UV to IR SEDs of UV selected galaxies in the ELAIS fields: evolution of dust attenuation and star formation activity from z=0.7 to z=0.2
J. Iglesias-Paramo, V. Buat, J. Hernandez-Fernandez, C.K. Xu, D., Burgarella, T.T. Takeuchi, A. Boselli, D. Shupe, M. Rowan-Robinson, T., Babbedge, T. Conrow, F. Fang, D. Farrah, E. Gonzalez-Solares, C. Lonsdale, G., Smith, J. Surace, T.A. Barlow, K. Forster, P.G. Friedman

TL;DR
This study analyzes UV-to-IR spectral energy distributions of intermediate redshift UV-selected galaxies to understand how dust attenuation and star formation activity evolve from z=0.7 to z=0.2, revealing mass-dependent trends.
Contribution
It provides new insights into the evolution of dust attenuation and star formation in UV-selected galaxies across redshifts using multi-wavelength SED fitting and Bayesian analysis.
Findings
Dust attenuation decreases with redshift for low-mass galaxies.

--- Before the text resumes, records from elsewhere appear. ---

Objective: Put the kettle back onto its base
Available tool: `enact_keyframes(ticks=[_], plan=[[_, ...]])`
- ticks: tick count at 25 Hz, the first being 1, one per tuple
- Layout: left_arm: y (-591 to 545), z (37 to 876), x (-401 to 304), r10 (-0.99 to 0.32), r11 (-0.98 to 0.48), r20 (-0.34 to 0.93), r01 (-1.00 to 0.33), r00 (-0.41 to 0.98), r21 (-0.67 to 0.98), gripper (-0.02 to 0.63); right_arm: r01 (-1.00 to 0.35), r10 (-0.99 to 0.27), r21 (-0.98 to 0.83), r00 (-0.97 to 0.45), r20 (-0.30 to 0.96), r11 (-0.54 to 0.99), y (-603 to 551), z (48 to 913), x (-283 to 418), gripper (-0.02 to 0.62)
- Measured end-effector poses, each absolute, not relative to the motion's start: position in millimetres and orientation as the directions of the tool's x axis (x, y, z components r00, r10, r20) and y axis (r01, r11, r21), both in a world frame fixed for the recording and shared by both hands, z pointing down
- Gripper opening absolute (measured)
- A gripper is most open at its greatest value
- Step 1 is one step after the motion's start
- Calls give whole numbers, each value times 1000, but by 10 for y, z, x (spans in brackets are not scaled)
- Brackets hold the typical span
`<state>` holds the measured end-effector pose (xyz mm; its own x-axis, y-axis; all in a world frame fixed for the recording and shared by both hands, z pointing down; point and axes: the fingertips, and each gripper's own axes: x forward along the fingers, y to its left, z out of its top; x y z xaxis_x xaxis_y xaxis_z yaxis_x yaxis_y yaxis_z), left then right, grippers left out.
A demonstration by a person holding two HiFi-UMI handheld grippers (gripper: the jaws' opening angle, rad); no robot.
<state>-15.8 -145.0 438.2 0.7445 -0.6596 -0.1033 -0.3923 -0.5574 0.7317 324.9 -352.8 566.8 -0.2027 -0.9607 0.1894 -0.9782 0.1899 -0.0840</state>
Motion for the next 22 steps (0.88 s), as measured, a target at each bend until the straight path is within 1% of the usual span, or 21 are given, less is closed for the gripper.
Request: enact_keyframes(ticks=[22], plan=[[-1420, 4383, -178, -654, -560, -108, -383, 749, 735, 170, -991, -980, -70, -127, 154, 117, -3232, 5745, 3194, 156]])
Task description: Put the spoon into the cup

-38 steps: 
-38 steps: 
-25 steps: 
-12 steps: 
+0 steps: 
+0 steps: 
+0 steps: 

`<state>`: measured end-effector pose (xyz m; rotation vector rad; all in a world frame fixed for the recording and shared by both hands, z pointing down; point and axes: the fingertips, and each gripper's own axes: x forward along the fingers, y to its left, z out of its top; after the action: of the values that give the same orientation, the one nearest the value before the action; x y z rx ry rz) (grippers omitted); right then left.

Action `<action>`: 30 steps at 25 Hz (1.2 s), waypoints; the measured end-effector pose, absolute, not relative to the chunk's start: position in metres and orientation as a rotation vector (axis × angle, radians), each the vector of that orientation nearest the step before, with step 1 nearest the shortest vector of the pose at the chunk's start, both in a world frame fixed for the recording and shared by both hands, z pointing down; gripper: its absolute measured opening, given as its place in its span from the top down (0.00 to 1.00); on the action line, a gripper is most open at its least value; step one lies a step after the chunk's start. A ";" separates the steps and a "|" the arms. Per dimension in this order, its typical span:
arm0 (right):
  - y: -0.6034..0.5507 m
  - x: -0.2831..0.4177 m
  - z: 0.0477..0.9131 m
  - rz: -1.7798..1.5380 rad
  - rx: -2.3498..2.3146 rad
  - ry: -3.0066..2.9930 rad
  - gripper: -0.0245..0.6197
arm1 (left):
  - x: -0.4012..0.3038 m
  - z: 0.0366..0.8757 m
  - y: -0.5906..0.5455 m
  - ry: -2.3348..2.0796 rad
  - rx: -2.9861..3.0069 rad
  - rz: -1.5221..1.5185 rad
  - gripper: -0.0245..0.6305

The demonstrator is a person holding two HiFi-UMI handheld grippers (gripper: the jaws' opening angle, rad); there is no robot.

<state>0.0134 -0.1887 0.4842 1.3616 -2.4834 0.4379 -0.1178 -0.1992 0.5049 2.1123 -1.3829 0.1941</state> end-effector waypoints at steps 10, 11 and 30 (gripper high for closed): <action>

High-mass galaxies show no significant change in dust attenuation over redshift.
Specific star formation rates decline with increasing stellar mass and decreasing redshift.
Abstract
We study the ultraviolet to far-infrared (hereafter UV-to-IR) SEDs of a sample of intermediate redshift (0.2 < z < 0.7) UV-selected galaxies from the ELAIS-N1 and ELAIS-N2 fields by fitting a multi-wavelength dataset to a library of GRASIL templates. Star formation related properties of the galaxies are derived from the library of models by using the Bayesian statistics. We find a decreasing presence of galaxies with low attenuation and low total luminosity as redshift decreases, which does not hold for high total luminosity galaxies. In addition the dust attenuation of low mass galaxies increases as redshift decreases, and this trend seems to disappear for galaxies with M* > 10^11 M_sun. This result is consistent with a mass dependent evolution of the dust to gas ratio, which could be driven by a mass dependent efficiency of star formation in star forming galaxies. The specific star…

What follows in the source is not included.